▶ **TASK STATEMENT**
Before printing, remove every picture; then print the lines below exactly, from the first line through the line containing "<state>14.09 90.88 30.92".

▶ **INFORMATION PROVIDED**
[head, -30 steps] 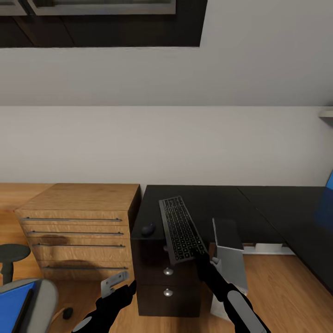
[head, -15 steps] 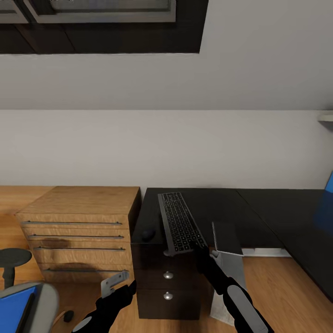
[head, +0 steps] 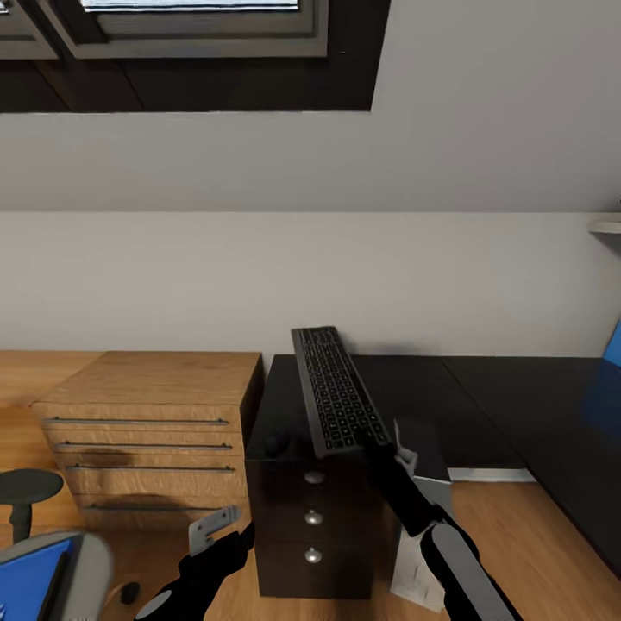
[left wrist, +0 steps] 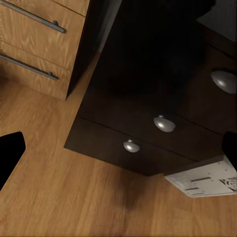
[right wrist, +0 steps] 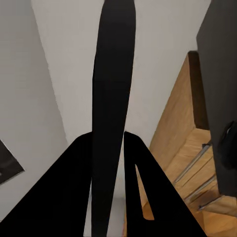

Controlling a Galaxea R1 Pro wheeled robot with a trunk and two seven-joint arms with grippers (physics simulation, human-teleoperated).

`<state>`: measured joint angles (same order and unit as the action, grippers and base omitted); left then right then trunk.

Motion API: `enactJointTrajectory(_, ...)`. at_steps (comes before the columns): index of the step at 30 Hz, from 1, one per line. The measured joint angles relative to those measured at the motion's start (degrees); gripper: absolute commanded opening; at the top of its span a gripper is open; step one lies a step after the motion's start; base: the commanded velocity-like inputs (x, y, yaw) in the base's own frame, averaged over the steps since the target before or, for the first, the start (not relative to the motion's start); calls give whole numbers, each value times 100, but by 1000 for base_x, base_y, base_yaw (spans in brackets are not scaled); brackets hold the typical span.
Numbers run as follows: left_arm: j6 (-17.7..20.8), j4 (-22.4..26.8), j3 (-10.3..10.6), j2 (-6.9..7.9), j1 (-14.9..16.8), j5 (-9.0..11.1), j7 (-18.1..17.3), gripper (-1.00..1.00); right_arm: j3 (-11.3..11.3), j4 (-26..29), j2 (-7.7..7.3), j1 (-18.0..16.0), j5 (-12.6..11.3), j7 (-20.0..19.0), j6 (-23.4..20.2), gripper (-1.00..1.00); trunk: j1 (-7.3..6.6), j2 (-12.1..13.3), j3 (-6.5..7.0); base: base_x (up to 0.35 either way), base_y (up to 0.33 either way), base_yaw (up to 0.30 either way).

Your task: In the bedroom, organize the workspace by keeping the computer under the desk, ensuring the monitor is on the desk, placing the keyboard on the desk next to the monitor, placing the mouse on the desk next to the keyboard, moving the folder from the swivel chair onto the desk next to the mouse, stacking the notebook on top of the folder with the pen on top of the notebook, and positioning the swivel chair next to the desk.

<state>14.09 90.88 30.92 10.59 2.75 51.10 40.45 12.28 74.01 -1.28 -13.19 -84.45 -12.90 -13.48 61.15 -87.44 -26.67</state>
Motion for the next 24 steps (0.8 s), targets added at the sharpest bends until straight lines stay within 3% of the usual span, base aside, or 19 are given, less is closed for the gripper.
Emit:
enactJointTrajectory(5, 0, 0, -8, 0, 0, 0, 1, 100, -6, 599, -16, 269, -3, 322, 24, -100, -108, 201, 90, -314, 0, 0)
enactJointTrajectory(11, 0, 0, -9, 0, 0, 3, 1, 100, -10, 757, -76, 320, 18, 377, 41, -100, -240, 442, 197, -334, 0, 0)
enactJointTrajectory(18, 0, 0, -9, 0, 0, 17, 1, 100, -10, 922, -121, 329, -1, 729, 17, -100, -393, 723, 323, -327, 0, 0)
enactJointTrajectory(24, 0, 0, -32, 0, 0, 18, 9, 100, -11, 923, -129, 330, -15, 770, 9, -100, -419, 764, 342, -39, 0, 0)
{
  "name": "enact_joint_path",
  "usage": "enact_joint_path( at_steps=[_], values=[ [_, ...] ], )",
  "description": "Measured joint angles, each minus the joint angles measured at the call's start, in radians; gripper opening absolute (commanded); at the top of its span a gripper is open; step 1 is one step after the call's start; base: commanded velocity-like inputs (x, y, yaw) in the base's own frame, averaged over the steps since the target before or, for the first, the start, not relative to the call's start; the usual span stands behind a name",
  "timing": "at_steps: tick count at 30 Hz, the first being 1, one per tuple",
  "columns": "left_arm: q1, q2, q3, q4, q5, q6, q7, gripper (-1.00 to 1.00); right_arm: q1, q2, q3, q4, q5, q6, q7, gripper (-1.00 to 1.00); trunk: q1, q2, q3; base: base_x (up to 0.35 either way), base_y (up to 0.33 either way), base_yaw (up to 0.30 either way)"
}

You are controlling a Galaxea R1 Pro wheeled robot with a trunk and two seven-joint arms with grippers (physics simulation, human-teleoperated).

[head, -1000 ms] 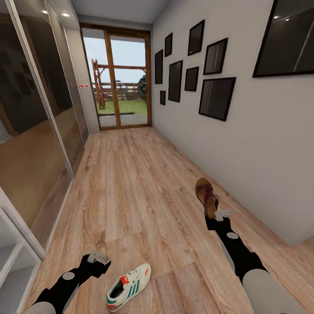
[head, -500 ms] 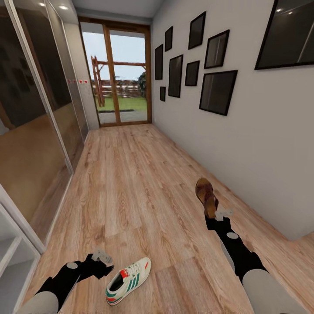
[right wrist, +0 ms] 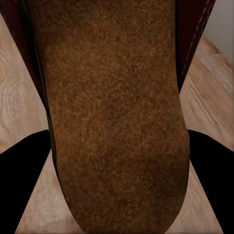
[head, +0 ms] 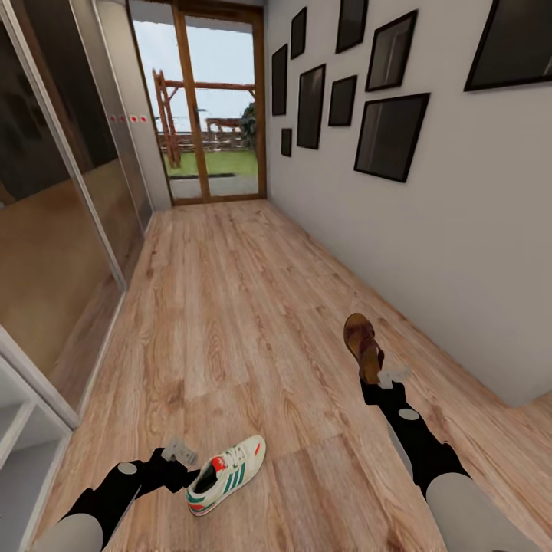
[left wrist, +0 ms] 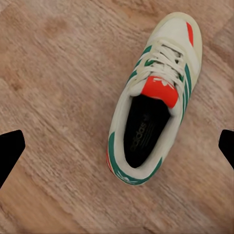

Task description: Pick up the two gym shoes and the two sandals from the corridor floor and place them onto the hallstand (shoe rack) in the corridor, making sure they are on the rack and not on the floor. Arrange them so the two gym shoes are next to each other and the two sandals are next to each other.

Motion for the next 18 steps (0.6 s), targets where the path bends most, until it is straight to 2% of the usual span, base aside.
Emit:
enact_joint_path(
  at_steps=[10, 18],
  values=[
    [0.003, -0.001, -0.002, 0.0, -0.001, -0.002, 0.0, 1.0, 0.0, 0.0, 0.0, 0.0, -0.001, 0.0, 0.0, -1.0, 0.004, -0.002, -0.055, 0.0, 0.0, 0.0],
    [0.006, -0.002, -0.002, 0.0, -0.001, -0.005, 0.0, 1.0, 0.0, 0.0, 0.0, 0.0, 0.0, 0.0, 0.0, -1.0, 0.004, -0.002, -0.066, 0.0, 0.0, 0.0]
  ],
)
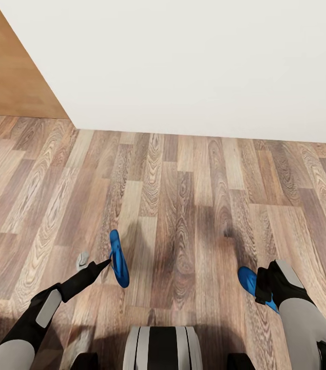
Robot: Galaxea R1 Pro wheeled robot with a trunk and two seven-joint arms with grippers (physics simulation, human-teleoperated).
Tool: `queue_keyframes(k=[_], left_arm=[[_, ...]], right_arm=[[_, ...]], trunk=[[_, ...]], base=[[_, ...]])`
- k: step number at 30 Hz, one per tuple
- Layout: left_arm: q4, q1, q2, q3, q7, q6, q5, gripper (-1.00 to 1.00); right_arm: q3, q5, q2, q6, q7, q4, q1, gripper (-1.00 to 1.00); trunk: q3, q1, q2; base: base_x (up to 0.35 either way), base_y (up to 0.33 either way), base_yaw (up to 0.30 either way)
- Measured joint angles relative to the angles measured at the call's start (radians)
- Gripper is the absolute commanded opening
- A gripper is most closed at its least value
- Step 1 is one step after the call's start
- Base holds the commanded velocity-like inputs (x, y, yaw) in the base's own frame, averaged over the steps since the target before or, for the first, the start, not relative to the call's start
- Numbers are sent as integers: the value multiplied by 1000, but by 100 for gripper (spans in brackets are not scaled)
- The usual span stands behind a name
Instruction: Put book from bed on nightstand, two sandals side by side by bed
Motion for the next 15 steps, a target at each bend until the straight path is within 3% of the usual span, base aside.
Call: queue_keyframes(k=[15], left_arm=[[0,0,0,0,0,0,0,-100]], right_arm=[[0,0,0,1,1,-1,0,100]], trunk=[[0,0,0]], base=[[0,0,0]])
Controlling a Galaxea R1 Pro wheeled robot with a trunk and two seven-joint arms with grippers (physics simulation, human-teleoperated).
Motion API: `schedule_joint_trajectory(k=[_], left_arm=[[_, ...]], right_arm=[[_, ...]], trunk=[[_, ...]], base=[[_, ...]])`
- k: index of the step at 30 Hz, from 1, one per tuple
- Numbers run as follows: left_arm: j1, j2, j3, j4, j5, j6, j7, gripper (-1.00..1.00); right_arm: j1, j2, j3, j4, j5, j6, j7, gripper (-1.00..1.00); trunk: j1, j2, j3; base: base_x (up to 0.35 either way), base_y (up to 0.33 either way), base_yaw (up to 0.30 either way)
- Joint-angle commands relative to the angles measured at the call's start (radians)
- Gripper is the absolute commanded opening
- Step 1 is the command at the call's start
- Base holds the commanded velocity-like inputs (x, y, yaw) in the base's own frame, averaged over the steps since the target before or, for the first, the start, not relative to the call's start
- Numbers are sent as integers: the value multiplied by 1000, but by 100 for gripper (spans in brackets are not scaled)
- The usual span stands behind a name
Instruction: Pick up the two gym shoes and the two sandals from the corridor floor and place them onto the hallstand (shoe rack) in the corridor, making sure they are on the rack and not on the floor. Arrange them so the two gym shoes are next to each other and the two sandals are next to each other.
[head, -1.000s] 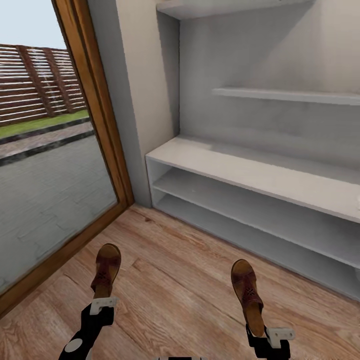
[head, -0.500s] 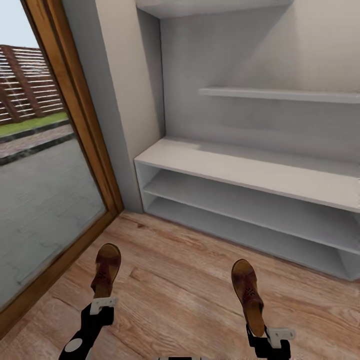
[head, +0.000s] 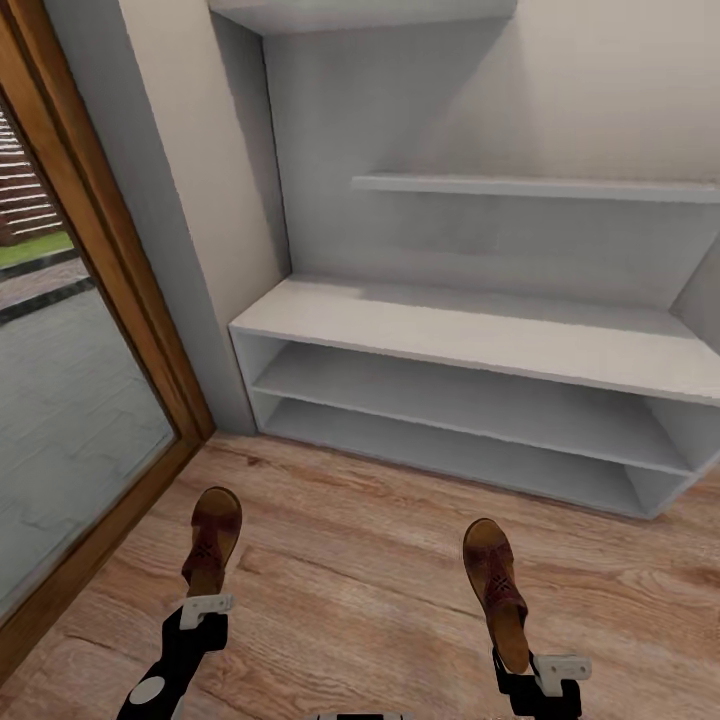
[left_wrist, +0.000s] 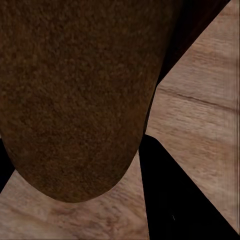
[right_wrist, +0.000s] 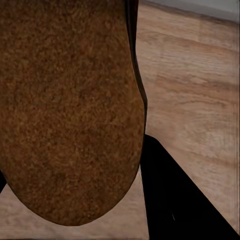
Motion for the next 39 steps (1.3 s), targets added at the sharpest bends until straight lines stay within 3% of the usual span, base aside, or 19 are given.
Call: schedule_joint_trajectory(k=[1,39], left_arm=[[0,-1,5,0,-14,-3,-7,-100],[0,-1,5,0,-14,-5,-5,-100]], right_arm=[[-1,0,0,1,-4,-2,1,-100],[-1,1,0,1,-4,-2,1,-100]], trunk=[[0,0,-1],[0,0,-1]], base=[[0,1,-267],[0,0,-260]])
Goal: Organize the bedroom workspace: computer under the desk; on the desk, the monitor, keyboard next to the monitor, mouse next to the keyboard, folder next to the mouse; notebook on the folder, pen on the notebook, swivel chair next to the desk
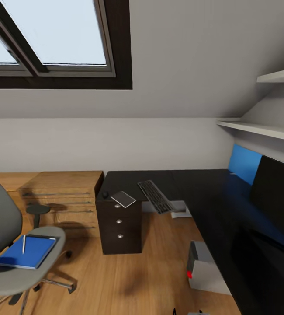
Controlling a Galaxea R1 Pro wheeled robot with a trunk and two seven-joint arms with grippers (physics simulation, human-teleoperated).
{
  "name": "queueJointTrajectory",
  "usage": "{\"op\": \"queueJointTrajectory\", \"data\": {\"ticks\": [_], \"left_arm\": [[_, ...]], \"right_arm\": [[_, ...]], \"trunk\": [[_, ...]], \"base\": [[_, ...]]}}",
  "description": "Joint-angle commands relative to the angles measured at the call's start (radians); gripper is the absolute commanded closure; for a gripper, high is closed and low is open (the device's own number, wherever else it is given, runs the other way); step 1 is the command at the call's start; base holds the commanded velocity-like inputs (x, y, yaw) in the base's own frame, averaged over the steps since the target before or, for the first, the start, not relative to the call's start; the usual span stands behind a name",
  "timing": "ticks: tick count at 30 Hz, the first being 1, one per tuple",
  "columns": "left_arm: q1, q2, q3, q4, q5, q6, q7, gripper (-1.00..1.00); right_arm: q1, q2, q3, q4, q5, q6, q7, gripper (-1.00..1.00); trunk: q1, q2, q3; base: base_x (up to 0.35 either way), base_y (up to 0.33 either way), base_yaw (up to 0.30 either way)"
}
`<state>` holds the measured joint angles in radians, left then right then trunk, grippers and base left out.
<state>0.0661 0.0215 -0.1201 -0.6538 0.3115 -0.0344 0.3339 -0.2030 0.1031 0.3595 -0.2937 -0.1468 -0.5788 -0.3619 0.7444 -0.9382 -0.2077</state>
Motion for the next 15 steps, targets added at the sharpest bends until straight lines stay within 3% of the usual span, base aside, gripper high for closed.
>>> {"op": "queueJointTrajectory", "data": {"ticks": [1,15], "left_arm": [[0.000,0.002,-0.008,-0.001,0.011,-0.004,0.008,-1.00],[0.000,0.001,-0.009,-0.001,0.011,-0.004,0.008,-1.00]], "right_arm": [[-0.001,0.000,0.009,0.001,-0.010,-0.004,-0.005,-1.00],[-0.001,0.000,0.009,0.001,-0.011,-0.004,-0.005,-1.00]], "trunk": [[0.001,-0.001,-0.001],[0.001,-0.001,-0.001]], "base": [[0.322,0.165,0.000],[0.282,0.223,0.000]]}}
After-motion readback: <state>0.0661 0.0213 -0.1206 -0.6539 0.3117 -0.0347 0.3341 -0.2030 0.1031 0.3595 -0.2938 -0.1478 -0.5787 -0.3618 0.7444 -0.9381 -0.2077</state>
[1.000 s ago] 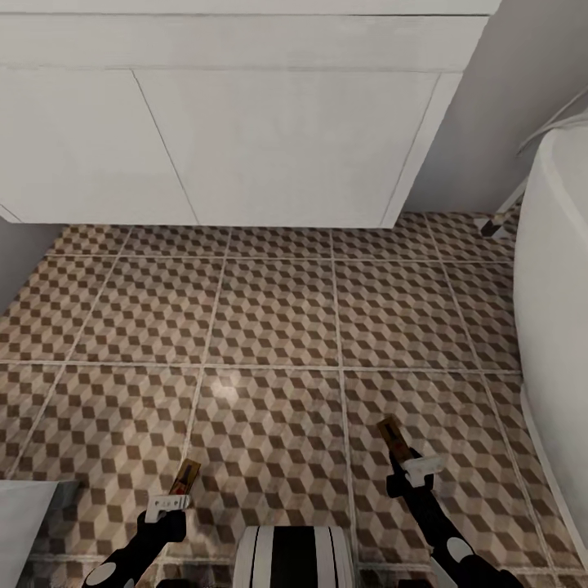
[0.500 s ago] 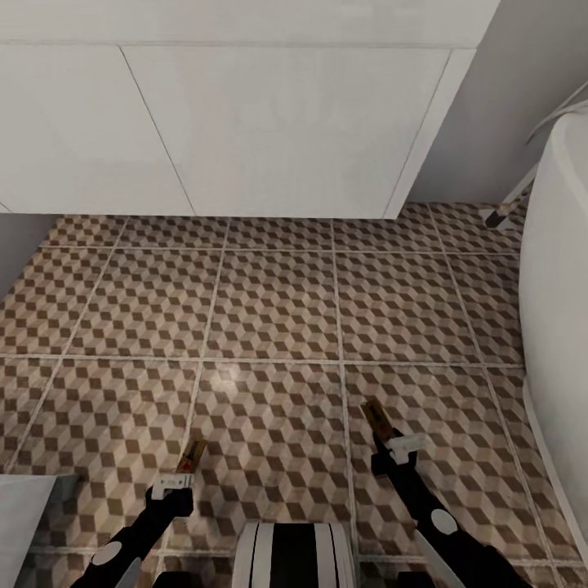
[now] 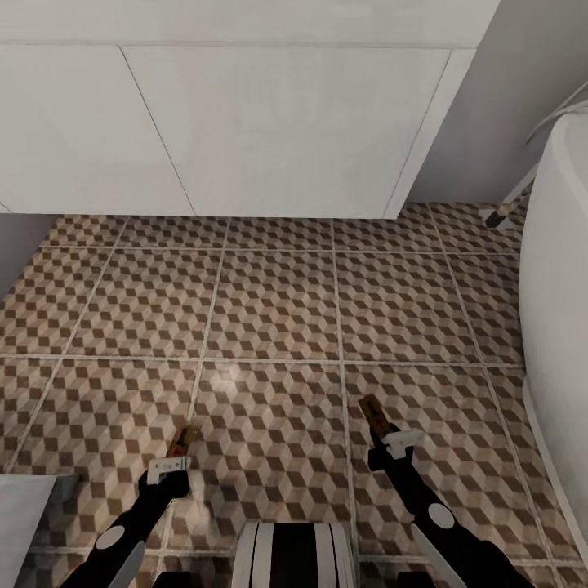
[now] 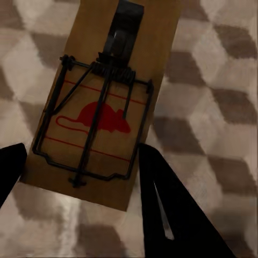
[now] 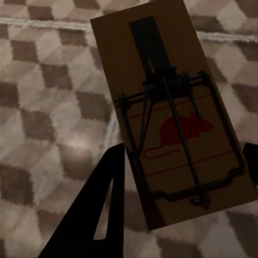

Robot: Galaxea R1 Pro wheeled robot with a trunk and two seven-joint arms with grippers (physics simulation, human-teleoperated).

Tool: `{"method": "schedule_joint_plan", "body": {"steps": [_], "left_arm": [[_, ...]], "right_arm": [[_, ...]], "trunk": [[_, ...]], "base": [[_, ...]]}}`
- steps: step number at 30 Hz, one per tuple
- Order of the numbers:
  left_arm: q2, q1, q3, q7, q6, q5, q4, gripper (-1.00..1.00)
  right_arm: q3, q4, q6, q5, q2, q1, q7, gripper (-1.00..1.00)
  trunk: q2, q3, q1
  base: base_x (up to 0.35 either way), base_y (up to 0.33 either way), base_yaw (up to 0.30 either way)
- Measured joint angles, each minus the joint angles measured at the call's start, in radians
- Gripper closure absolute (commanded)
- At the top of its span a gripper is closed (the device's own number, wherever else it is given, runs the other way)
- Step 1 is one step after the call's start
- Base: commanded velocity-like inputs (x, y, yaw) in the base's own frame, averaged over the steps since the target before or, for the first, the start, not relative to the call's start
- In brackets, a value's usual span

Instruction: Take the four mousetraps from the cabinet in the bathroom and place them on the bathroom floor. Make sure all four end up on the same floor surface, and ensure that at least two of them are either under or directly next to the same bathroom sink.

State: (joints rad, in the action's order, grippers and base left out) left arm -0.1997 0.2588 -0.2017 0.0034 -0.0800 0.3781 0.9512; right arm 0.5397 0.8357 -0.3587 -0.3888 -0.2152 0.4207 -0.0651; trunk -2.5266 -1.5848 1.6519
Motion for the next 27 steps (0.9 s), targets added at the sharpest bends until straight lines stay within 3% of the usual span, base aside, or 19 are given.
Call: {"method": "schedule_joint_plan", "body": {"steps": [3,6,27], "left_arm": [[0.007,0.000,0.004,0.121,0.004,0.002,-0.007,1.00],[0.011,0.000,-0.001,0.173,0.000,0.002,-0.001,1.00],[0.013,0.000,-0.007,0.192,-0.002,0.003,0.055,1.00]], "right_arm": [[0.000,-0.002,-0.001,0.001,0.001,0.000,0.000,1.00],[0.001,-0.004,-0.001,0.001,0.002,0.000,0.001,1.00],[0.002,-0.004,-0.004,0.000,0.002,0.000,0.001,1.00]], "trunk": [[0.000,0.000,0.000],[0.000,0.000,0.000],[0.000,0.000,0.000]], "base": [[0.000,0.000,0.000],[0.000,0.000,0.000],[0.000,0.000,0.000]]}}
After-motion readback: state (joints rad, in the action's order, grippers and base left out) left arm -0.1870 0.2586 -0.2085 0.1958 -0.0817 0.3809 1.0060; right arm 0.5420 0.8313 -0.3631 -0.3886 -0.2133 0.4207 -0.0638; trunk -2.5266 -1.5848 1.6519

▶ **RESPONSE TO THE TASK**
[head, -30 steps] 
[head, -15 steps] 
[head, +0 steps] 
[left wrist, +0 steps] 
[right wrist, +0 steps] 

Controlling a Galaxea R1 Pro wheeled robot with a trunk and two seven-joint arms with grippers (physics simulation, human-teleoperated).

`<state>`: measured joint angles (same order and unit as the action, grippers and base omitted); left then right then trunk.

Motion API: `enactJointTrajectory(_, ...)`. at_steps (comes before the columns): index of the step at 30 Hz, from 1, one per line. The measured joint angles relative to those measured at the motion's start (degrees); gripper: absolute commanded opening; at the top of its span a gripper is open; step one lies a step after the motion's start; base: the commanded velocity-like inputs (x, y, yaw) in the base's own frame, averaged over the steps since the target before or, for the first, the start (not relative to the motion's start); calls give whole numbers, each value times 100, but by 1000 for base_x, base_y, base_yaw (spans in brackets are not scaled); brackets hold the typical span.
Numbers run as follows: left_arm: j6 (-17.7..20.8), j4 (-22.4..26.8), j3 (-10.3..10.6), j2 (-6.9..7.9), j1 (-14.9..16.8), j5 (-9.0..11.1), j7 (-18.1..17.3), gripper (-1.00..1.00); right_arm: j3 (-11.3..11.3), j4 (-26..29), j2 (-7.7..7.3), j1 (-18.0..16.0), j5 (-12.6..11.3), j7 (-20.0..19.0), j6 (-23.4..20.2), gripper (-1.00..1.00); trunk: j1 (-7.3..6.6), j2 (-12.1..13.3), j3 (-6.5..7.0); base: base_x (up to 0.35 either way), base_y (up to 0.33 either way), base_yaw (up to 0.30 either way).

Your task: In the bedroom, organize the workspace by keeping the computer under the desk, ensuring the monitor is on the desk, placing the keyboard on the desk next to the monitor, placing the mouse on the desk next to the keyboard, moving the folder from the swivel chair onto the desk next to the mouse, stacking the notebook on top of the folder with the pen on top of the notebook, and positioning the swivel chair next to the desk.

<state>14.09 90.88 30.92 10.59 2.75 51.10 40.45 12.28 74.01 -1.28 -13.19 -84.45 -12.90 -13.48 61.15 -87.44 -26.67</state>

With this, the answer is finished.